Innerhalb dieser Ämter tragen die Amtsträger je nach Aufgabenverteilung unterschiedliche Titel wie Kaplan, Vikar, Pfarrer, Dekan, Weihbischof, Erzbischof, Kardinal oder Papst.
Anerkennung, Zugangsbedingungen und Vollmachten dieser Ämter sind heute das kontroverseste Thema im interkonfessionellen Dialog (s. Priestertum aller Gläubigen, Ökumene und Lima-Erklärung).

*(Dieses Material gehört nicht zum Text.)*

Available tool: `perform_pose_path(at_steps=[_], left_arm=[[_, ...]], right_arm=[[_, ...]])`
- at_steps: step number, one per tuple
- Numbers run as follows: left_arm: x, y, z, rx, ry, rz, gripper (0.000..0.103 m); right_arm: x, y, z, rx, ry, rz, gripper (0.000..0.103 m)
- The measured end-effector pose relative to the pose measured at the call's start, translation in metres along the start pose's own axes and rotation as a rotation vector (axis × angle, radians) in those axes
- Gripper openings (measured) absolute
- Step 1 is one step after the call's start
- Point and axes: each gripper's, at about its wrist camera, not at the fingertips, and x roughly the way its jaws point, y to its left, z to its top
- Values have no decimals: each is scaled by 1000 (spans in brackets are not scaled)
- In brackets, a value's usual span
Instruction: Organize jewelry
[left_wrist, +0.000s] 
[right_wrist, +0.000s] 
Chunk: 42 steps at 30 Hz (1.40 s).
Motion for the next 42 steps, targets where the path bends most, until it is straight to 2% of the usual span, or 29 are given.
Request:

- Ämter, zu deren Erlangung keine besondere sakramentale Weihe nötig ist, zu denen die Amtsträger aber in einem weiheähnlichen Ritus beauftragt werden. Dies sind zum einen liturgische Ämter wie Lektor und Akolyth (vor dem Konzil clerus minor, niederer Klerus), zum anderen Ämter wie die des Abtes, Priors, Pastoralreferenten, Gottesdienst- oder Kommunionhelfers.
- Ämter, zu deren Erlangung keine sakramentale Weihe und keine weiheähnliche Beauftragung nötig ist. Dies sind Ämter wie das des Paten oder Pfarrgemeinderatmitglieds.
- eine Behörde oder Dienststelle einer evangelischen Kirche oder der katholischen Kirche.